» EXERCISE INSTRUCTIONS
Every entry has to be output exactly, with none skipped.

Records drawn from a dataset
- Opening Delimiter -

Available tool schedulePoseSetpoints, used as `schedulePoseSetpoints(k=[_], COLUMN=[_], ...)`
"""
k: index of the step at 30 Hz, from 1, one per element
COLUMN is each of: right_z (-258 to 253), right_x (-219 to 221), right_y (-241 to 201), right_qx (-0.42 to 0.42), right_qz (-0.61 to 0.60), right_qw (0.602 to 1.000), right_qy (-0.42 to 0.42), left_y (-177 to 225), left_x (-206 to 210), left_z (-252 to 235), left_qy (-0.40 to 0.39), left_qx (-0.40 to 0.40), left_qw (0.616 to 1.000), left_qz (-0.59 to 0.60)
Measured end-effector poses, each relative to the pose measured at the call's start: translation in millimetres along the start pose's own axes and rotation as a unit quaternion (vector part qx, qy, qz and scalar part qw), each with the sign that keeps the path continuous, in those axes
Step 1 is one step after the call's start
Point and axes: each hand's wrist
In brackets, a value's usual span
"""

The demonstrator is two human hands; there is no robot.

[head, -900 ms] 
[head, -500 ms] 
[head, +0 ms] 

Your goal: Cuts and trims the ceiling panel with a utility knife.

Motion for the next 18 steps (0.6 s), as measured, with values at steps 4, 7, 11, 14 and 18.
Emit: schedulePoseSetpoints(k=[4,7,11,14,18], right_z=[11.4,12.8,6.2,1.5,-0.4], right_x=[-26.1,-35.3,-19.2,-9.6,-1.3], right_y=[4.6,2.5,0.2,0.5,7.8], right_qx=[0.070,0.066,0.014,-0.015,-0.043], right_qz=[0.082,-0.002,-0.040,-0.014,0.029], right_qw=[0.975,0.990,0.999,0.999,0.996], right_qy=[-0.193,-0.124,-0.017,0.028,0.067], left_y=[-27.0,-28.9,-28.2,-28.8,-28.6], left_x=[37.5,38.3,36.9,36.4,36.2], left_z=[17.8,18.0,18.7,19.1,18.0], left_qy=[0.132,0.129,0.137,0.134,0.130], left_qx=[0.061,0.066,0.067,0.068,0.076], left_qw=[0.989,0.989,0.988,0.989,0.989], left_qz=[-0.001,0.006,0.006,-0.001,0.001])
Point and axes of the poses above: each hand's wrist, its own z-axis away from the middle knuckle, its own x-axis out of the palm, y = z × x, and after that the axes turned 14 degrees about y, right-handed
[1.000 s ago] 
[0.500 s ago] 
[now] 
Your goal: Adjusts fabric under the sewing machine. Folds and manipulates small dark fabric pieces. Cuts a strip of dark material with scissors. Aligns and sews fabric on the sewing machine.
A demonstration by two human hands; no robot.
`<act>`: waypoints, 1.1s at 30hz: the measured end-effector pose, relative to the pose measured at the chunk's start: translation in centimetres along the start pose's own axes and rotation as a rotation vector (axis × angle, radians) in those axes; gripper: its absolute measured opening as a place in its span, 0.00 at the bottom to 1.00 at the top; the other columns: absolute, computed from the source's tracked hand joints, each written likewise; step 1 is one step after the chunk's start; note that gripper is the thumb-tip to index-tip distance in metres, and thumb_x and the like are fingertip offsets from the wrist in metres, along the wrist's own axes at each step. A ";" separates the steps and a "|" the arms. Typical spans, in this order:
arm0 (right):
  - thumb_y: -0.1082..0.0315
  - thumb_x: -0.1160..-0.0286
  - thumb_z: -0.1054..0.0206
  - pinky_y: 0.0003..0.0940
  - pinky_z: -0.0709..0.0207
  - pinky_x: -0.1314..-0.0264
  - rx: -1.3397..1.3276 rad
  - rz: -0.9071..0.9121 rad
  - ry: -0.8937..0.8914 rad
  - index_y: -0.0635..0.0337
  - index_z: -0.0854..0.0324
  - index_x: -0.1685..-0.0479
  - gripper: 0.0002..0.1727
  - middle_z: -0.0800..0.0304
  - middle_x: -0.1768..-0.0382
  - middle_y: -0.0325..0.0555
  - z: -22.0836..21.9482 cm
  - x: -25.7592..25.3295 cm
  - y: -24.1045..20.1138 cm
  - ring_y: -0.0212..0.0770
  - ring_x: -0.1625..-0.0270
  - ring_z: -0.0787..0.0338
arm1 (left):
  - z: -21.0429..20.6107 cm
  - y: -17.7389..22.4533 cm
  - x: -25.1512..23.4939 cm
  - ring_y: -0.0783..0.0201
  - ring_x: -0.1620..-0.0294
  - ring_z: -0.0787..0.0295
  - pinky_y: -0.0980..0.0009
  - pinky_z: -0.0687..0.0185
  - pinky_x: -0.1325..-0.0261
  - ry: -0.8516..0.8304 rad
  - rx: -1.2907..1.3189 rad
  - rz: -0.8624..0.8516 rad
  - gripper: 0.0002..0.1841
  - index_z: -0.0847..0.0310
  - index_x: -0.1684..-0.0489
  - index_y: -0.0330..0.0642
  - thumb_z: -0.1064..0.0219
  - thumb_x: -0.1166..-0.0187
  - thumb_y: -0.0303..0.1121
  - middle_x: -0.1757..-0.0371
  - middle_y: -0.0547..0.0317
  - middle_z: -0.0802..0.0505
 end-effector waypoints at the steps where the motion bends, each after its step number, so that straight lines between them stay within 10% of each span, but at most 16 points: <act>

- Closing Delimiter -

» TASK SOLUTION
Available tool schedulePoseSetpoints, used as `schedulePoseSetpoints(k=[_], COLUMN=[_], ...)`
"""
k: index of the step at 30 Hz, from 1, one per element
COLUMN is each of: right_z (-258 to 253), right_x (-219 to 221), right_y (-241 to 201), right_qx (-0.42 to 0.42), right_qz (-0.61 to 0.60), right_qw (0.602 to 1.000), right_qy (-0.42 to 0.42), left_y (-177 to 225), left_x (-206 to 210), left_z (-252 to 235), left_qy (-0.40 to 0.39), left_qx (-0.40 to 0.40), left_qw (0.616 to 1.000), left_qz (-0.59 to 0.60)
Measured end-effector poses, each relative to the pose measured at the call's start: translation in millimetres along the start pose's own axes and rotation as a unit quaternion (vector part qx, qy, qz and scalar part qw), each with the sign that keeps the path continuous, in those axes
Step 1 is one step after the call's start
Point and axes: each hand's wrist
In brackets, a value's usual span
"""

The demonstrator is two human hands; there is no robot.

[head, -900 ms] 
[head, -500 ms] 
[head, +0 ms] 

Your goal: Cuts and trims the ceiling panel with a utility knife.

Motion for the next 18 steps (0.6 s), as measured, with values at steps 4, 7, 11, 14 and 18.
Emit: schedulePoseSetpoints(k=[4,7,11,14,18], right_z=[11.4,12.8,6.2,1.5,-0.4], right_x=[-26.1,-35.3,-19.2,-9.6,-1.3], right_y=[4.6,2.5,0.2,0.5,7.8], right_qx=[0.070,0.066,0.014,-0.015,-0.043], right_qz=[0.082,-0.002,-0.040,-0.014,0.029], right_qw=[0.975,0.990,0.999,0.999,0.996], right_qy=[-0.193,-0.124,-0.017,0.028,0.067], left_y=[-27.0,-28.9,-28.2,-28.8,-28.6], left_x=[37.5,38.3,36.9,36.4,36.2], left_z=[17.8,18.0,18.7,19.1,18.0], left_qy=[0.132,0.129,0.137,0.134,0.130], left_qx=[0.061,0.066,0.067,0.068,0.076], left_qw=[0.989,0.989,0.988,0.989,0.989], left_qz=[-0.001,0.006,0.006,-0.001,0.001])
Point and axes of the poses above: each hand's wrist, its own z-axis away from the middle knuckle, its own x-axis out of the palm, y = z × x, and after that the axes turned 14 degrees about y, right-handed
[1.000 s ago] 
[0.500 s ago] 
[now] 
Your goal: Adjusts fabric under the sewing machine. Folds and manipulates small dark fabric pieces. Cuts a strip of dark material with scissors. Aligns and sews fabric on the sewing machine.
A demonstration by two human hands; no robot.
`<act>`: waypoints, 1.1s at 30hz: the measured end-effector pose, relative to the pose measured at the chunk's start: translation in centimetres along the start pose's own axes and rotation as a rotation vector (axis × angle, radians) in those axes; gripper: its absolute measured opening as a place in its span, 0.00 at the bottom to 1.00 at the top; the other columns: absolute, computed from the source's tracked hand joints, each written likewise; step 1 is one step after the chunk's start; note that gripper is the thumb-tip to index-tip distance in metres, and thumb_x and the like are fingertip offsets from the wrist in metres, along the wrist's own axes at each step. A ";" separates the steps and a "|" the arms. Typical spans, in this order:
arm0 (right):
  - thumb_y: -0.1082..0.0315
  - thumb_x: -0.1160..-0.0286
  - thumb_z: -0.1054..0.0206
  - pinky_y: 0.0003..0.0940
  - pinky_z: -0.0709..0.0207
  - pinky_x: -0.1314..-0.0264
  - rx: -1.3397..1.3276 rad
  - rz: -0.9071..0.9121 rad
  - ry: -0.8937..0.8914 rad
  - index_y: -0.0635..0.0337
  - index_z: -0.0854..0.0324
  - index_x: -0.1685..-0.0479
  - gripper: 0.0002..0.1727
  - middle_z: -0.0800..0.0304
  - middle_x: -0.1768..-0.0382
  - middle_y: -0.0325..0.0555
  - z: -22.0836..21.9482 cm
  - x: -25.7592..25.3295 cm
  - y: -24.1045..20.1138 cm
  - ring_y: -0.0212..0.0770
  - ring_x: -0.1625..-0.0270
  - ring_z: -0.0787..0.0338
arm1 (left):
  - z: -21.0429..20.6107 cm
  - y: -17.7389..22.4533 cm
  - x: -25.1512..23.4939 cm
  - ring_y: -0.0783..0.0201
  - ring_x: -0.1620..-0.0294
  - ring_z: -0.0787..0.0295
  - pinky_y: -0.0980..0.0009
  - pinky_z: -0.0687..0.0185
  - pinky_x: -0.1325..-0.0261
  - ry: -0.8516..0.8304 rad
  - rx: -1.2907..1.3189 rad
  - rz: -0.8624..0.8516 rad
  - gripper: 0.0002..0.1841
  - index_z: -0.0847..0.0310
  - index_x: -0.1684..-0.0489
  - index_y: -0.0330..0.0642
  - thumb_z: -0.1064..0.0219
  - thumb_x: -0.1166..-0.0187
  - thumb_y: -0.0303..0.1121
  - middle_x: -0.1757..-0.0371
  - middle_y: -0.0547..0.0317
  - middle_z: -0.0802..0.0505
 end-effector waypoints at the steps where the motion bends, each after its step number, so that straight lines between them stay within 10% of each span, but at most 16 points: <act>

This exercise is now fully answered.